The women, some of them coaches’ wives and some the mothers of players, were treated to donuts and juice, and since athletes have been known to sweat — and the team lockerroom was just down the hall — the atmosphere was made more bearable by the aforementioned candle.
“The scented candle will be going back to my house this evening,” said Jacksonville trainer Jason Cates, who organized the clinic after seeing the success of similar sessions at other high schools and Cates’ alma mater Arkansas State University.
“We’re not reinventing the wheel,” Cates said. “But we get questions all the time from moms and aunts and things like that that just want to know ‘Why do you do what you do?’ And ‘Why do the guys do that?’”
New head coach Rick Russell is hoping the event becomes a tradition.
“We’re hopefully going to instill Red Devils moms and this is what we want to do to get it going,” Russell said. “We’re going to try to have this as an annual event because we do appreciate all they do.”
While it was simply too hot to take the women onto the field or into the indoor practice facility to walk through plays as planned, the session was educational nonetheless.
“It was very instructive,” said Monique Ford, mother of Jacksonville running back Antwone Mosby. “I learned a whole lot because I’m just usually kind of watching so I did learn a whole lot. I learned the plays and learned the techniques.”
The session featured Red Devils quarterback Logan Perry dressed out in full gear, to give the mothers in the crowd an idea what kind of protection the helmet, shoulder, knee and thigh pads provide to their sons on the field.
Referee Mark Madding broke down the rules, explaining offsides, encroachment and the workings of the chain gang, which keeps track of downs and distance on the sidelines.
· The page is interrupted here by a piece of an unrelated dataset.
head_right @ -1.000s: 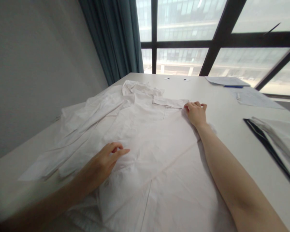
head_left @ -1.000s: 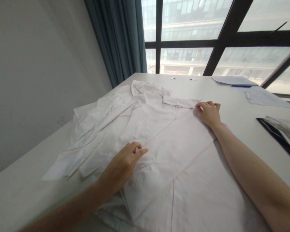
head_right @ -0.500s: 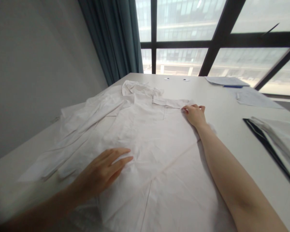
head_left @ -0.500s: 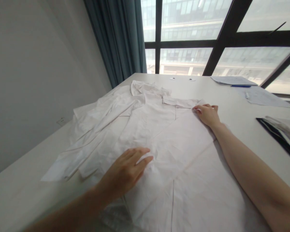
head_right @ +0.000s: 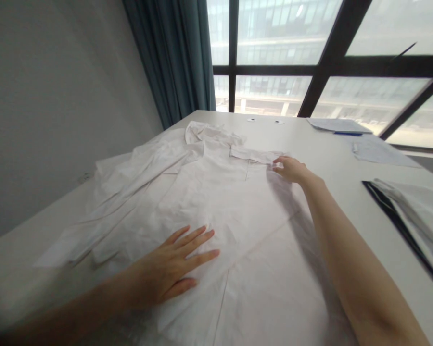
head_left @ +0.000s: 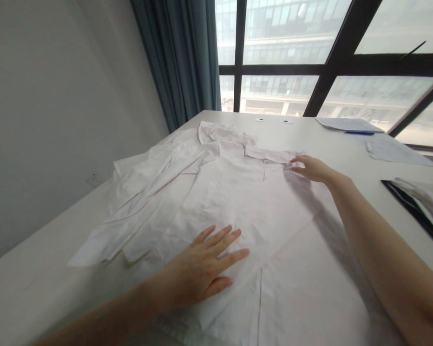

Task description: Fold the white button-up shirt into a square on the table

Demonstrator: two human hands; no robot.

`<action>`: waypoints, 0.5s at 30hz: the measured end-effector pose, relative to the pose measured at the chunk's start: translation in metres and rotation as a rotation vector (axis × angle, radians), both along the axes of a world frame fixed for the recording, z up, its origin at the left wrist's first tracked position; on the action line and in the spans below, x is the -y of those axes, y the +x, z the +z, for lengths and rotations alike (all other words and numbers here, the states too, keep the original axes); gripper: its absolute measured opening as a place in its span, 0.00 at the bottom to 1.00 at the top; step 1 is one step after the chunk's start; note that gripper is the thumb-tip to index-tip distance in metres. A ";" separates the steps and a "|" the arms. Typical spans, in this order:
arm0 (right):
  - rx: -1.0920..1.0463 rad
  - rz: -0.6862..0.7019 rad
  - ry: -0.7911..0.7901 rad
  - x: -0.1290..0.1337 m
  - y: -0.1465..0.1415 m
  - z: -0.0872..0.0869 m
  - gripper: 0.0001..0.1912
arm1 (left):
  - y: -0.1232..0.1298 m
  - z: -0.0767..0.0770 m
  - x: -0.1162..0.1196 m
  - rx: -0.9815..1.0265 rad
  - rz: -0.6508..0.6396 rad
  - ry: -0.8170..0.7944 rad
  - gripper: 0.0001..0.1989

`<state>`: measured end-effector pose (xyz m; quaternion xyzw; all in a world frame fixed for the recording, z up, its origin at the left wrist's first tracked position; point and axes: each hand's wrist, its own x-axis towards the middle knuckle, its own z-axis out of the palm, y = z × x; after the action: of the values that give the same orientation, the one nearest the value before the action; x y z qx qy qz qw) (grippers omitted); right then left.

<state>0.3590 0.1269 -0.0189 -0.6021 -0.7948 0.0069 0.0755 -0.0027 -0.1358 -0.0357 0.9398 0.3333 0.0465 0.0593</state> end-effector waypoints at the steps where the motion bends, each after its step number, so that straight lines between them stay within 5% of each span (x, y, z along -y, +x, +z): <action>1: -0.001 0.039 -0.027 0.002 -0.003 0.011 0.21 | 0.000 0.000 0.000 -0.004 0.005 0.005 0.30; 4: 0.005 0.195 -0.155 0.024 -0.022 0.038 0.23 | 0.001 -0.003 0.001 0.002 0.030 0.020 0.34; 7: 0.022 0.437 -0.257 0.068 -0.055 0.042 0.26 | 0.000 -0.006 0.001 0.019 0.069 0.044 0.39; 11: 0.001 0.626 -0.160 0.134 -0.093 0.010 0.27 | 0.000 -0.007 0.001 -0.033 0.108 0.046 0.38; 15: -0.038 0.576 -0.093 0.158 -0.090 -0.026 0.28 | 0.002 -0.003 0.002 -0.094 0.122 0.021 0.35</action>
<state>0.2688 -0.0314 -0.0451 -0.3541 -0.9303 0.0757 0.0575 -0.0012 -0.1379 -0.0383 0.9195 0.3918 0.0095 0.0308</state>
One of the women noted that televised games provide the luxury of a superimposed yellow line to let the viewer know immediately where the first down is.
“Yeah we don’t have that,” Madding said and went on to explain how a knee on the ground means a player is down and how the spotting of the ball is a judgment call by the officials and requires an element of trust from the fans.
Madding left to applause, perhaps the only time a ref will be cheered all season.
The coaches took over to explain their positions, diagram plays and break down film.
Russell and Cates passed out the wristbands with the color-coded play selections the players wear on Fridays, and Russell urged the women not to be offended by the scent while Cates offered plenty of hand sanitizer.
Offensive coordinator Barry Hickingbotham, receivers coach Max Hatfield and secondary coach Larry Burrows all took turns explaining their specialties and the accompanying gridiron terminology.
The coaches revealed that they sometimes give players written quizzes covering the playbook, and Russell took time for review with his Saturday morning audience.
“We have a $500 gift certificate to Bed, Bath and Beyond for the person who raises their hand first with the answer to this question,” Russell said jokingly.
Russell said it was a good thing to try to educate the mothers whose prior involvement with the game may have been washing uniforms and driving their sons to practice.
“We want to get the parents more involved and sometimes the moms watching the football game might not understand what’s going on,” Russell said. “So we felt like it would be good to get to know the moms No. 1 as a coaching staff and then give some information of what’s going on actually on the football field.
“I think it’s just an informative session for them and it’s a time we can get to know some of our kids’ parents.”